[[ Data excerpt, beginning ]]

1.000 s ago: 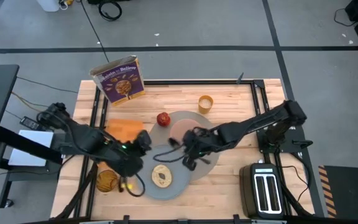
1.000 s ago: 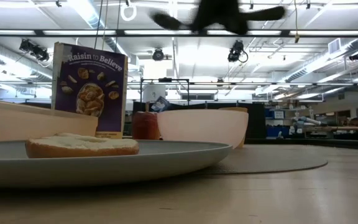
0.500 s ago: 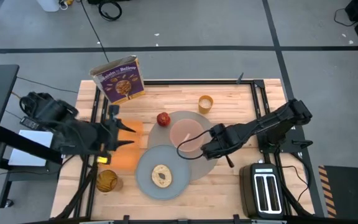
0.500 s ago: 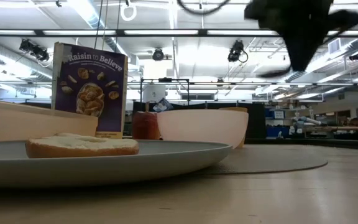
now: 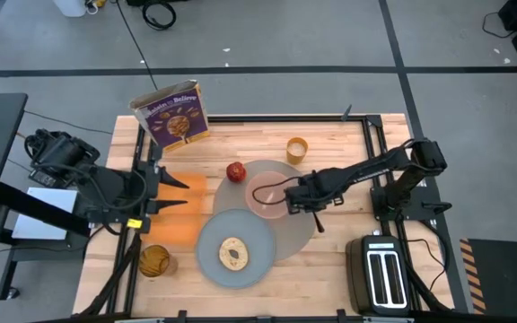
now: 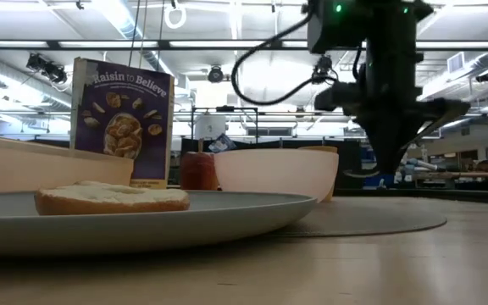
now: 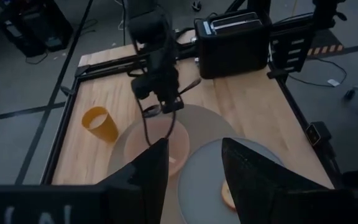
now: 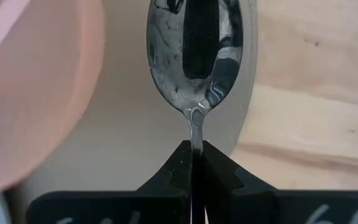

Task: Arrange a breakfast setting
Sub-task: Put the black spoon on the gray placemat to the right of the pink bowl

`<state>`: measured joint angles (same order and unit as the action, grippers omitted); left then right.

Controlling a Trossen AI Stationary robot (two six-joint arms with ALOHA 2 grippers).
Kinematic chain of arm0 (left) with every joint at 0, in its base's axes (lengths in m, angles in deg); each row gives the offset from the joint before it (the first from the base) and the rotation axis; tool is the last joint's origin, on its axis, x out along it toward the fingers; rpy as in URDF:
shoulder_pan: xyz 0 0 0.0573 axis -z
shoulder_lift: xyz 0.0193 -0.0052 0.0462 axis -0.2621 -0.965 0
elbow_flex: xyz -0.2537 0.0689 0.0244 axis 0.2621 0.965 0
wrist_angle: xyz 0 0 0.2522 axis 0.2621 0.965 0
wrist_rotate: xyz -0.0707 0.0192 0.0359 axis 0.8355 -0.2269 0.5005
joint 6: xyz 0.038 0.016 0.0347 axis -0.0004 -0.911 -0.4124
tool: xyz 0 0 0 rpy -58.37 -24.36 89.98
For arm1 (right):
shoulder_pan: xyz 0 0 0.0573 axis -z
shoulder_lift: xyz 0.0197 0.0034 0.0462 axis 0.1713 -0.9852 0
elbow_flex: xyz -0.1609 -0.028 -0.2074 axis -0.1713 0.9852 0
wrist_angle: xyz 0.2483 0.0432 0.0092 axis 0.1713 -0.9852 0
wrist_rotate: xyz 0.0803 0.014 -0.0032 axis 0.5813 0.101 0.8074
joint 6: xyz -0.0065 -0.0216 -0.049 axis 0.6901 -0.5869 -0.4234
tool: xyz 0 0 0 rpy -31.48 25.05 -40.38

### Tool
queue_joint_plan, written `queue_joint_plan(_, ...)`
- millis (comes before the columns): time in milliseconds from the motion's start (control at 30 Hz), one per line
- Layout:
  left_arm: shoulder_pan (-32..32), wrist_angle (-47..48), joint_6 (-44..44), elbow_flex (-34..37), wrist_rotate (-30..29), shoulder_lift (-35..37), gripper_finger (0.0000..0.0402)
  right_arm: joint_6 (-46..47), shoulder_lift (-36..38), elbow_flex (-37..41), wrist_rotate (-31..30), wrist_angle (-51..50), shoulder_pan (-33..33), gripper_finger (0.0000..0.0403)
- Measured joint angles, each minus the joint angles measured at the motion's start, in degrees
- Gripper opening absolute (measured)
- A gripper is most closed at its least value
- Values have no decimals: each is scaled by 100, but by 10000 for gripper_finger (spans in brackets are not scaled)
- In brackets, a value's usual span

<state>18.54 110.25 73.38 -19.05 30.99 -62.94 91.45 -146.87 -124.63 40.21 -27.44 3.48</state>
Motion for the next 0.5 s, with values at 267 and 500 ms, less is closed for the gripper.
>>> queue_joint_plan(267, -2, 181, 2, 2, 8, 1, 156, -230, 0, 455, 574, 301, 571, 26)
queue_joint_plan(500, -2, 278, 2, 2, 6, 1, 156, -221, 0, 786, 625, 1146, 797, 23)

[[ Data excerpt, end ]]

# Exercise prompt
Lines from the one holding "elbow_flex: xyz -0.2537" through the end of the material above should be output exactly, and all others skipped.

# Solution for this exercise
elbow_flex: xyz -0.2537 0.0689 0.0244 axis 0.2621 0.965 0
wrist_angle: xyz 0 0 0.2522 axis 0.2621 0.965 0
wrist_rotate: xyz -0.0707 0.0192 0.0359 axis 0.8355 -0.2269 0.5005
joint 6: xyz 0.038 0.016 0.0347 axis -0.0004 -0.911 -0.4124
tool: xyz 0 0 0 rpy -58.37 -24.36 89.98
For arm1 (right):
shoulder_pan: xyz 0 0 0.0573 axis -z
shoulder_lift: xyz 0.0197 0.0034 0.0462 axis 0.1713 -0.9852 0
elbow_flex: xyz -0.1609 -0.028 -0.2074 axis -0.1713 0.9852 0
wrist_angle: xyz 0.2483 0.0432 0.0092 axis 0.1713 -0.9852 0
wrist_rotate: xyz 0.0803 0.014 -0.0032 axis 0.5813 0.101 0.8074
joint 6: xyz -0.0065 -0.0216 -0.049 axis 0.6901 -0.5869 -0.4234
tool: xyz 0 0 0 rpy -31.48 25.05 -40.38

### Tool
queue_joint_plan, written `queue_joint_plan(_, ...)`
- millis (comes before the columns): time in milliseconds from the motion's start (control at 30 Hz), one per line
- Layout:
  left_arm: shoulder_pan (-32..32), wrist_angle (-47..48), joint_6 (-44..44), elbow_flex (-34..37), wrist_rotate (-30..29), shoulder_lift (-35..37), gripper_finger (0.0000..0.0402)
  right_arm: joint_6 (-46..47), shoulder_lift (-36..38), elbow_flex (-37..41), wrist_rotate (-31..30), wrist_angle (-51..50), shoulder_pan (-33..33), gripper_finger (0.0000..0.0403)
- Measured joint angles, each minus the joint angles measured at the motion's start, in degrees
- Gripper opening absolute (measured)
- A gripper is most closed at its least value
- Values have no decimals: each is scaled by 100, but by 10000 for gripper_finger (spans in brackets are not scaled)
- In brackets, a value's usual span

<state>18.54 110.25 73.38 -19.05 30.99 -62.94 91.45 -146.87 -124.63 40.21 -27.44 3.48</state>
Motion for the next 0.5 s, with values at 267 and 500 ms, less is closed for the gripper.
>>> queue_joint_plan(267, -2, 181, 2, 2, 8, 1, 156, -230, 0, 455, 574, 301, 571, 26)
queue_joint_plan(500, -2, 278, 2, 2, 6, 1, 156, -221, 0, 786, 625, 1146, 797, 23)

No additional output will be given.